British novelist and journalist (born 1976)

Gareth Rubin (born 1976) is an English novelist and journalist. He has published five novels and writes on cultural and social topics for British newspapers, having worked for many years at The Observer as a features writer and opinion columnist.

Rubin's novels are largely in the high-concept thriller genre, and several experiment with story structure. For example, The Turnglass (2023) is a tête-bêche novel in which two linked stories in the same volume are published back to back and upside down in relation to each other, giving the book two front covers and two first pages.

The sequel to The Turnglass, The Waterfall (2025), is described as "a story within a story within a story within a story", featuring four imaginary books, dating from Jacobean times to the 1940s, that each play a significant role in the book that follows them.

He has also written Holmes and Moriarty (2024), a new Sherlock Holmes novel endorsed by the estate of Arthur Conan Doyle, which features dual narration by Dr Watson and Colonel Moran.

==Early life and career==
Rubin was born and grew up in Kent, and studied at the University of St Andrews, graduating in English.
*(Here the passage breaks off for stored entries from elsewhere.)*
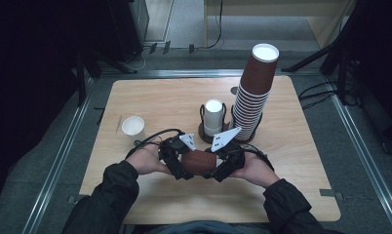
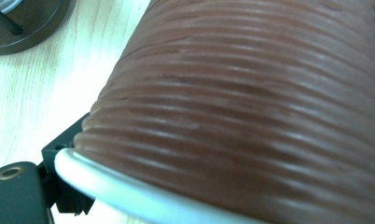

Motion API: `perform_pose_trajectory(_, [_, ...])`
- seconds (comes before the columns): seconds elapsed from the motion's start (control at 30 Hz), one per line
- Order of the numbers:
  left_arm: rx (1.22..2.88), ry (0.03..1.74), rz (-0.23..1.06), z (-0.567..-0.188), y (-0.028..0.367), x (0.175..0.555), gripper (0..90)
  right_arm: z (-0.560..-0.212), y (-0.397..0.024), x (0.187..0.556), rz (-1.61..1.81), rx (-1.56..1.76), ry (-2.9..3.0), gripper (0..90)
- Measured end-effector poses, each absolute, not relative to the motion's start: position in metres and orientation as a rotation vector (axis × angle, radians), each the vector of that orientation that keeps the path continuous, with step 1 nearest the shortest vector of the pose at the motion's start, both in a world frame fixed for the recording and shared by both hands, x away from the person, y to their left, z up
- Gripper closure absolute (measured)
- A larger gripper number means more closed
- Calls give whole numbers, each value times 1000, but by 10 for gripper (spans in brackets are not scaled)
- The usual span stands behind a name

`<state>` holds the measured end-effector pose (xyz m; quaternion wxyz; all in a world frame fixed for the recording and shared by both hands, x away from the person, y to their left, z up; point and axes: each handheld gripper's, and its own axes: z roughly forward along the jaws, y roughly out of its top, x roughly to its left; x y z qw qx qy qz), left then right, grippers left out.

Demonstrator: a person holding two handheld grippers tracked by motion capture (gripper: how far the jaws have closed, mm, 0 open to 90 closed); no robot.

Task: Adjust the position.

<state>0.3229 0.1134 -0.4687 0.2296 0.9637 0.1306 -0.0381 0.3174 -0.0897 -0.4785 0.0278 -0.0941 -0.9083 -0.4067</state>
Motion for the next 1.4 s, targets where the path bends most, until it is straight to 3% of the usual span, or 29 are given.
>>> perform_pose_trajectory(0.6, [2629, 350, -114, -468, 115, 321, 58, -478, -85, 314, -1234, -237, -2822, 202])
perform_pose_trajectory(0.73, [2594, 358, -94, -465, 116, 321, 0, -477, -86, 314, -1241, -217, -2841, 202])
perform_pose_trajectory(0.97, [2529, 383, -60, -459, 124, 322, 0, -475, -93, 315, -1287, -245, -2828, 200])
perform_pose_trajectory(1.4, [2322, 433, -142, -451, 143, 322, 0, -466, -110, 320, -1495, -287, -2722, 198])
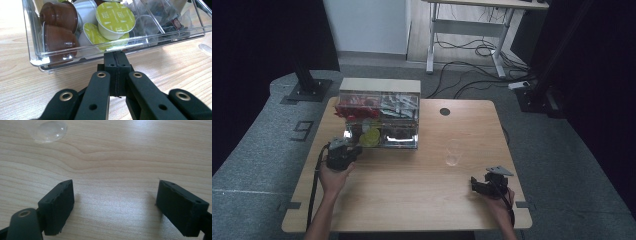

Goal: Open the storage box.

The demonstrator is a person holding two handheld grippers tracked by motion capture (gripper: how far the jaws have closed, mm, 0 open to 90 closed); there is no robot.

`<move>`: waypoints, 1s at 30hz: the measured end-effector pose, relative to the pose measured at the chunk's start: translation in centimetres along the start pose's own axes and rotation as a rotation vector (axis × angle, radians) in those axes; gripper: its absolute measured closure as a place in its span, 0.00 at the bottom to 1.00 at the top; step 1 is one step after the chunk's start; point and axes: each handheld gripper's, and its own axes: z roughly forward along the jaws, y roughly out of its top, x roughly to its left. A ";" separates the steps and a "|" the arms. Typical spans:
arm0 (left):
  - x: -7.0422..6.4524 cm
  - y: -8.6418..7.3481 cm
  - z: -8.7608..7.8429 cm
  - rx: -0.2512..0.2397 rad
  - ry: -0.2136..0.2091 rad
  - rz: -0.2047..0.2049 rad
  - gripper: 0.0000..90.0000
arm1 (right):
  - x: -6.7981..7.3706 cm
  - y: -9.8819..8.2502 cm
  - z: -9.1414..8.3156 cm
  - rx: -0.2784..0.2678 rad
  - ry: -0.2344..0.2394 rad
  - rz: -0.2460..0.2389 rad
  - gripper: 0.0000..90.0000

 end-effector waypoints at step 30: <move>-0.2 3.5 -1.3 -0.033 0.002 0.015 1.00 | 0.1 -0.2 -0.2 -0.006 -0.008 0.007 0.20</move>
He went on to study acting at East 15 Acting School. Rubin worked as a TV critic for Time Out, then as a freelance arts and features writer for The Independent and The Observer.

== Novels ==
Rubin's first novel, Liberation Square (2018), is set in an alternate history version of London that is divided as Berlin was after the Second World War, into US and Russian sectors, following the failure of the D-Day landings. His second, The Winter Agent (2020), follows the exploits of a compromised Special Operations Executive unit in wartime France.
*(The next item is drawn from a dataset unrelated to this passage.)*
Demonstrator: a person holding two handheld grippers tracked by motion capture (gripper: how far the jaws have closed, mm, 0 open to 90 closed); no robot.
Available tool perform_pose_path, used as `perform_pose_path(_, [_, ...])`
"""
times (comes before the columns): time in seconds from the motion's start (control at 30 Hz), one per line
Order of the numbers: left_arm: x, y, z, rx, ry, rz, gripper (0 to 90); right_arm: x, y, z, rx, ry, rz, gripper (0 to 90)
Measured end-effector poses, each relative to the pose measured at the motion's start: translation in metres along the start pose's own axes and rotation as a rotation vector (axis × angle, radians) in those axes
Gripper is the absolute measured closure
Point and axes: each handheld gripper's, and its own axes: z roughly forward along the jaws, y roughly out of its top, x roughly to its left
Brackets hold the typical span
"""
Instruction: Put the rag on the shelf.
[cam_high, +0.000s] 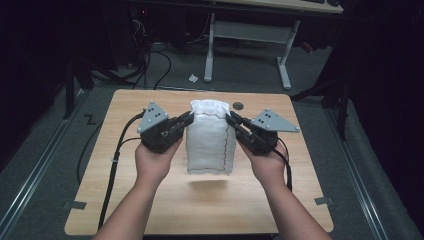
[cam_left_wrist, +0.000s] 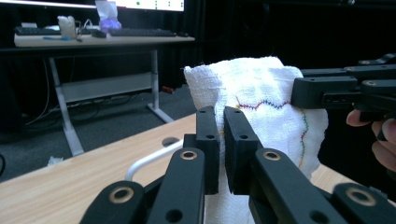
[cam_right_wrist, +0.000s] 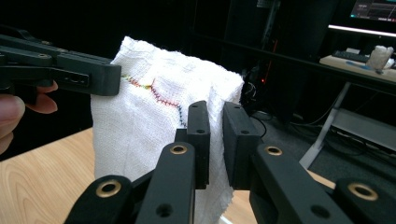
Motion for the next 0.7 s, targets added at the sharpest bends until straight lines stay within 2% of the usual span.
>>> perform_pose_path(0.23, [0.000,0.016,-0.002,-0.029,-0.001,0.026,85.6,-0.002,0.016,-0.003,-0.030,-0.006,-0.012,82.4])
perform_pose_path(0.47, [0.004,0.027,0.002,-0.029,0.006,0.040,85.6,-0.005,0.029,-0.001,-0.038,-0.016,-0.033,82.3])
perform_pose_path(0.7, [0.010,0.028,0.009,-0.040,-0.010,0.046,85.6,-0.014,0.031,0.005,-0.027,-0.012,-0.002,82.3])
His third novel, The Turnglass (2023), features two linked stories relating to the same family's secrets, one from the 1880s and one from the 1930s, in a tête-bêche format. The stories are published back to back and upside down in relation to each other in a single volume, which comes with two front covers and no back cover. The Guardian described it as "an intricate and thoroughly mesmerising tale of family plots and schemes across several generations", and it was shortlisted for the 2025 Grand Prix des Lectrices in the French edition of Elle magazine.

His fourth book, Holmes and Moriarty (2024), is one of five novels to have been authorised by the estate of Arthur Conan Doyle as a continuation of the adventures of Sherlock Holmes, and imagines the detective and his nemesis, Professor Moriarty, thrown into an uneasy alliance by strange events. The book is alternately narrated from Holmes and Moriarty's point of view by their respective companions, Dr Watson and Colonel Moran.

His most recent novel, The Waterfall (2025), is a sequel to The Turnglass. Described on release as "a story within a story within a story within a story", it features four imaginary books written over a period of 400 years, from Jacobean times to the 1940s, each of which becomes central to the plot of the book that follows it. Writing in The Daily Telegraph, Jake Kerridge called the book "a sort of crime Cloud Atlas, comprising four tangentially linked mysteries spanning the centuries".

In December 2025, Rubin was a guest on the Off the Shelf Podcast.

==Bibliography==
- Liberation Square (2018, Michael Joseph)
- The Winter Agent (2020, Michael Joseph)
- The Turnglass (2023, Simon & Schuster)
- Holmes and Moriarty (2024, Simon & Schuster)
- The Waterfall (2025, Simon & Schuster)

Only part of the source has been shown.